Apple has started a project in collaboration with Nvidia to accelerate the process known as inferencing in large language models (LLMs). These models are used to find connections between tokens. Inferencing involves running pre-trained AI algorithms using AI accelerators.
In November, Apple released an open-source software called Recurrent Drafter, or ReDrafter, available on GitHub. Nvidia has already integrated ReDrafter into its own TensorRT-LLM framework. According to Nvidia, this is an “innovative, speculative decoding technique” that helps developers significantly boost workload performance on Nvidia GPU chips.
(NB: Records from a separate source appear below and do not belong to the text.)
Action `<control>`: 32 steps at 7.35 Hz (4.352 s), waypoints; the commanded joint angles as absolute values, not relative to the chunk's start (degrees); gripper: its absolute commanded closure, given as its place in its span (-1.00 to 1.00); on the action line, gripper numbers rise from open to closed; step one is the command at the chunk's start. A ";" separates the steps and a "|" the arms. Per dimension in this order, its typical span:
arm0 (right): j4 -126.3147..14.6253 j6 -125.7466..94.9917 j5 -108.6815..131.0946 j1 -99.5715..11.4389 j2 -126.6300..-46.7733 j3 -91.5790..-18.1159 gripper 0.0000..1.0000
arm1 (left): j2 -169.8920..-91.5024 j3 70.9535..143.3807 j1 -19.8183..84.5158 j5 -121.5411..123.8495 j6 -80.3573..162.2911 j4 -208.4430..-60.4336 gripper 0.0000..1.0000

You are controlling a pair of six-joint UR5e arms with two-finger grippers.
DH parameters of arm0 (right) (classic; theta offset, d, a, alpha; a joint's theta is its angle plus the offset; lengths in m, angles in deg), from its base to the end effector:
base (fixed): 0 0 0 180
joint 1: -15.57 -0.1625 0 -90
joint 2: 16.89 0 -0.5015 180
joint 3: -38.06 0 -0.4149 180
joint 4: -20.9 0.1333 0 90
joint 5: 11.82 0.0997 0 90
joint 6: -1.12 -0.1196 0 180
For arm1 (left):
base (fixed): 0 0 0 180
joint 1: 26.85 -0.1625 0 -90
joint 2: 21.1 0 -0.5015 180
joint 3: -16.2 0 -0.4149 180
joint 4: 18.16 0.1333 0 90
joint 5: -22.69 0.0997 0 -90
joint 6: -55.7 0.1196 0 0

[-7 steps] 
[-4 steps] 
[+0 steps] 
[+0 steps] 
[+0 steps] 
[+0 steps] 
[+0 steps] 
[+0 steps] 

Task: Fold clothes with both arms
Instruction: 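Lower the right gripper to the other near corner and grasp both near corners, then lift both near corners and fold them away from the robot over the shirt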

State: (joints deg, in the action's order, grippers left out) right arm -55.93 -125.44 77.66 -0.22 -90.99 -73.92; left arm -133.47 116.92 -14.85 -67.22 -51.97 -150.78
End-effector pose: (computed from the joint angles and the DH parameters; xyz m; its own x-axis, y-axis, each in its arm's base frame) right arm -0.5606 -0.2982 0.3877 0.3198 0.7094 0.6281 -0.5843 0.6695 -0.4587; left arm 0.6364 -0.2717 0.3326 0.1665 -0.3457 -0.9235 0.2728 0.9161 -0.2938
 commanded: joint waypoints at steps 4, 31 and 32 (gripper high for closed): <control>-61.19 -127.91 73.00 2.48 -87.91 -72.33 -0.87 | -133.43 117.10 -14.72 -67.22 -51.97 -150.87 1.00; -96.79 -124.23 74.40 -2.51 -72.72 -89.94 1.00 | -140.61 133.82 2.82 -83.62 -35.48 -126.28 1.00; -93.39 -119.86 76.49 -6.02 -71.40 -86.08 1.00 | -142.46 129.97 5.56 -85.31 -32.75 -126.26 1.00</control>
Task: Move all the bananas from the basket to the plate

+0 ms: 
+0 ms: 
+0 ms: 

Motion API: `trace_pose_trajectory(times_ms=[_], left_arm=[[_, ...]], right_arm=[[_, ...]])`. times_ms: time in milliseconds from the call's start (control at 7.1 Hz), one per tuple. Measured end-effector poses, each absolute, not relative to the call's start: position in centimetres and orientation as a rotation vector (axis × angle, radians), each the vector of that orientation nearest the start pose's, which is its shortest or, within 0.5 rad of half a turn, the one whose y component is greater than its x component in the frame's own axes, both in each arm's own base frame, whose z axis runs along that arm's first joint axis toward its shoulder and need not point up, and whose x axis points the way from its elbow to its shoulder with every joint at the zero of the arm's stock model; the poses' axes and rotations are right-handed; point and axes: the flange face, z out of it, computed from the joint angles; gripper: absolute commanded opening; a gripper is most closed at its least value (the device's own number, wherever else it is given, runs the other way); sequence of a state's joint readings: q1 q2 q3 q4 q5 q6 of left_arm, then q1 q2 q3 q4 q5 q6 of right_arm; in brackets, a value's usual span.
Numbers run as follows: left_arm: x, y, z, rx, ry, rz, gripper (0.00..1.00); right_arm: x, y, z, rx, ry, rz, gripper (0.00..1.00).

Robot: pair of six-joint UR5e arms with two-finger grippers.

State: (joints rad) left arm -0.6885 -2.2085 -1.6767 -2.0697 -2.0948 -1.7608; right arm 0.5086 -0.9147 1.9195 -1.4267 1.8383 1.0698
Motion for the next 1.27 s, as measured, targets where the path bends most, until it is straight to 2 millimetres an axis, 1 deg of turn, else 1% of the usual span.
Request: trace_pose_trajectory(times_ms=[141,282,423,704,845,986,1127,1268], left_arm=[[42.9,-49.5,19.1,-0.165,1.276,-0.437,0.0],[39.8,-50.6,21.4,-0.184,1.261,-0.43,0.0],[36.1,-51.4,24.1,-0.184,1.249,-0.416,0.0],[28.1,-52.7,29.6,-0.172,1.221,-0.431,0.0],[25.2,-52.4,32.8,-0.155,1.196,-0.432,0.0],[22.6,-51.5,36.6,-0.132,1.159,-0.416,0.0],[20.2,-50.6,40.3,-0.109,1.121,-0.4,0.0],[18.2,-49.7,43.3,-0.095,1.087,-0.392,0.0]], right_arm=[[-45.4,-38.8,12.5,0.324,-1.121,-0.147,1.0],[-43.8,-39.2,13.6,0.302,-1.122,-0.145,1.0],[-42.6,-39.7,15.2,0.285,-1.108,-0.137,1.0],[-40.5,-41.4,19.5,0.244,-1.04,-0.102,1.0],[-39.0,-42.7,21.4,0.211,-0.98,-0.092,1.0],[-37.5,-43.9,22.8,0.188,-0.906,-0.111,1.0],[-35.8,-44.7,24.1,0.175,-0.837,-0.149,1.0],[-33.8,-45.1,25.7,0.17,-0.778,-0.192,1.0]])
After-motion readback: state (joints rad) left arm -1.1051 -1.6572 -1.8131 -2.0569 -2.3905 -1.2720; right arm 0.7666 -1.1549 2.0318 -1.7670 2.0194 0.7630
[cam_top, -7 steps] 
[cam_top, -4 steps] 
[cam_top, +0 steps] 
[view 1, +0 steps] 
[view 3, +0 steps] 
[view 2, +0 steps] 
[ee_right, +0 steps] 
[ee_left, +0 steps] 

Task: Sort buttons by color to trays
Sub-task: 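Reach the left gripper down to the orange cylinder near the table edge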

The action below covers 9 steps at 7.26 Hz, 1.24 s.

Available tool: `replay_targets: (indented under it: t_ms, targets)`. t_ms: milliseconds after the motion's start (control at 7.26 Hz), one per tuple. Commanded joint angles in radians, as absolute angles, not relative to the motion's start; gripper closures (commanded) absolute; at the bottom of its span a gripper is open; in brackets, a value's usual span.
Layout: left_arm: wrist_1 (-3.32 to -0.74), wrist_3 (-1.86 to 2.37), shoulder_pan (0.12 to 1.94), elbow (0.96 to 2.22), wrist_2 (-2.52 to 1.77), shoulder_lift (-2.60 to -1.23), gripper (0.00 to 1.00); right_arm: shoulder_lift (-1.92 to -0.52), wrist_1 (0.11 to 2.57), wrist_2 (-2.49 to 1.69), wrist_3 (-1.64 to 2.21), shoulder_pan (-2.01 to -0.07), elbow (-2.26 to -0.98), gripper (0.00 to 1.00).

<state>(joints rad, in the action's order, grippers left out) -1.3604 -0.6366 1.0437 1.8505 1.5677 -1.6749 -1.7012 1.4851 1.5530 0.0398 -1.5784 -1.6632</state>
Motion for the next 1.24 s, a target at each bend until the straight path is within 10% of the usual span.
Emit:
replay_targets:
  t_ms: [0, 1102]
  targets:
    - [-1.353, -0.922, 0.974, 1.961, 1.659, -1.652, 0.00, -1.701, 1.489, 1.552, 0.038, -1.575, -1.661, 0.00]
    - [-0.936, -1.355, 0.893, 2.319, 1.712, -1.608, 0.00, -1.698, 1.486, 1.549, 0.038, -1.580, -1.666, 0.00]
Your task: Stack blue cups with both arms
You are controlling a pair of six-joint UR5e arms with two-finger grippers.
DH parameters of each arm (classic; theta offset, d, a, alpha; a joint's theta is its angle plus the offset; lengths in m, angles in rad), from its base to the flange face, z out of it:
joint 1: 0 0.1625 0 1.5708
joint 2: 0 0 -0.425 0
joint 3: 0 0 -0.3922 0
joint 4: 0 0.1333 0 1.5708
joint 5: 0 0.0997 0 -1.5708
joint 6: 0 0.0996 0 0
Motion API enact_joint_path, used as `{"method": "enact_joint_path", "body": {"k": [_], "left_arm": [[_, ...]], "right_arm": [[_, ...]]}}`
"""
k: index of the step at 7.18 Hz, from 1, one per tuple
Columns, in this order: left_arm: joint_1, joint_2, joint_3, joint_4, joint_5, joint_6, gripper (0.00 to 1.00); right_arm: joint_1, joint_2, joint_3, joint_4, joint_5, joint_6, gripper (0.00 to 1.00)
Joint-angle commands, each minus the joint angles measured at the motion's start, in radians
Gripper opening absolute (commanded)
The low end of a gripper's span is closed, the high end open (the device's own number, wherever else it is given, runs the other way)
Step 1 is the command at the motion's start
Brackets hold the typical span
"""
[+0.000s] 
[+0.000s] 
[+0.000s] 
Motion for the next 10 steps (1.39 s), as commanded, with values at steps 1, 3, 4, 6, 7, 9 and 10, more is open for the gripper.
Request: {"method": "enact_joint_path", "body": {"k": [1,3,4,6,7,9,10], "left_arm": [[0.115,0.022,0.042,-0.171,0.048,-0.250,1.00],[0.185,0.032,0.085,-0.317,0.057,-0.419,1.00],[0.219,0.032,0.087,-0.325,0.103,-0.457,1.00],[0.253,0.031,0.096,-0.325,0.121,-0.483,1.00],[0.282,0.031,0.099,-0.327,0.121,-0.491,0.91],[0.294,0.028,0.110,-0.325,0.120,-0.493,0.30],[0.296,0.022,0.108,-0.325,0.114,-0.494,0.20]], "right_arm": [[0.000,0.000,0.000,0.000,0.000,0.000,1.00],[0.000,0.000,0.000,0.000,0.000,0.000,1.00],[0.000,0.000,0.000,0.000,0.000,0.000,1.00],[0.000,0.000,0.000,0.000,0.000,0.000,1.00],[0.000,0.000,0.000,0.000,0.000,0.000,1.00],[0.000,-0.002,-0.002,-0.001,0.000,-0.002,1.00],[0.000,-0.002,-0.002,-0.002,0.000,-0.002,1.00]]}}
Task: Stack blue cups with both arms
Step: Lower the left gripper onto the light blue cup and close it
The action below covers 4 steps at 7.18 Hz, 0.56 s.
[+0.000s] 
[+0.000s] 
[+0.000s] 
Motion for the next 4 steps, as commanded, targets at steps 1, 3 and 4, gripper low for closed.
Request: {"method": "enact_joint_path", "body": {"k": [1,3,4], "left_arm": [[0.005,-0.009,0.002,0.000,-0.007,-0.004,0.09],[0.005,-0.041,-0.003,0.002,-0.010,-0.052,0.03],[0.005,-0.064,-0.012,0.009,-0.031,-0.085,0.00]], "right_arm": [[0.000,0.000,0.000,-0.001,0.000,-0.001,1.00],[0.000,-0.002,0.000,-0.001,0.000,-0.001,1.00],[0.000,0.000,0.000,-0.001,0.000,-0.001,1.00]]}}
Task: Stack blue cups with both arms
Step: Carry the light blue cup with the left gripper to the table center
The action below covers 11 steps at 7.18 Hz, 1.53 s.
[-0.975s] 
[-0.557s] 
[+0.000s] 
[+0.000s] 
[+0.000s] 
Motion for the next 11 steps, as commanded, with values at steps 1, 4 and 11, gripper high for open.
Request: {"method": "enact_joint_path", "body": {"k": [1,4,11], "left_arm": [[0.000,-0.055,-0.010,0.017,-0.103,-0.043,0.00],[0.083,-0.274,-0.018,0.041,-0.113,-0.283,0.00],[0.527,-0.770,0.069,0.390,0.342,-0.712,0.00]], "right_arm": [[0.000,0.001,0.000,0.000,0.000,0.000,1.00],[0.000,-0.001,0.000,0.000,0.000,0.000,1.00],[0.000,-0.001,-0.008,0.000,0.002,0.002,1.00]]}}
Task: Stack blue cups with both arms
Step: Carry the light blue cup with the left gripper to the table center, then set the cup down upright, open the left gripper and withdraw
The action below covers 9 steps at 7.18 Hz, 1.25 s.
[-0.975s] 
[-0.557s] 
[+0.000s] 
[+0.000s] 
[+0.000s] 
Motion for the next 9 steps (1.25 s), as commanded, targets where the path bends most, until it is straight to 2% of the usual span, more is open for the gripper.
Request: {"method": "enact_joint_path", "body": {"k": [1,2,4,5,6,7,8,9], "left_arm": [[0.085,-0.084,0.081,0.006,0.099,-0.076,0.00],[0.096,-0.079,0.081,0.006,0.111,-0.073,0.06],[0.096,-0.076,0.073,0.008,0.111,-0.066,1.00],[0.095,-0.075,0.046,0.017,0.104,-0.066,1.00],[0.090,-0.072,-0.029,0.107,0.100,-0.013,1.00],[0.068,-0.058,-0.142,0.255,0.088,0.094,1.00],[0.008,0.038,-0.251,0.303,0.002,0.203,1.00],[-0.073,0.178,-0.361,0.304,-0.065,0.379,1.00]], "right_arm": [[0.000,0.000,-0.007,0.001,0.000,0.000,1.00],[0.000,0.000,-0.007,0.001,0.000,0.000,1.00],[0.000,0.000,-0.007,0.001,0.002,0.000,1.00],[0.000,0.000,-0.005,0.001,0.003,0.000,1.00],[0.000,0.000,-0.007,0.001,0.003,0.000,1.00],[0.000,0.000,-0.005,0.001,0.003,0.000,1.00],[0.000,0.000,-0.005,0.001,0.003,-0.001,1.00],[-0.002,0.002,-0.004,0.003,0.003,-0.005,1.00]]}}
Tests on a large production model showed that ReDrafter and TensorRT-LLM can increase token generation per second by 2.7 times during greedy decoding. This was verified on a model with several tens of billions of parameters. Apple mentioned, “The benchmark results indicate that this technology could significantly reduce latency perceived by users.” It also saves performance and energy.
Speculative decoding, according to Nvidia, is a method where LLM inferencing is accelerated by generating multiple tokens in parallel. “Smaller ‘draft’ modules are used to predict future tokens, which are then verified by the main model.” The output quality remains as good as before, “while response times, especially during low traffic, are significantly reduced.” Available resources are better utilized.
Apple emphasizes that alongside its work in the server sector with Nvidia GPUs, it is also working on accelerating LLM inference on Apple Silicon devices. The iPhone company, like competitors Meta and OpenAI, appears to rely heavily on Nvidia technology for training its own LLMs. The work of Apple’s AI team is likely to benefit the rest of the industry as well. In open-source models, ReDrafter reportedly achieved up to 3.5 tokens per generation step faster than previous speculative decoding methods.
The TensorRT-LLM framework’s latest version includes both the necessary drafting and validation logic in a single engine, minimizing overhead. The collaboration with Apple has made TensorRT-LLM “more powerful and flexible,” according to Nvidia.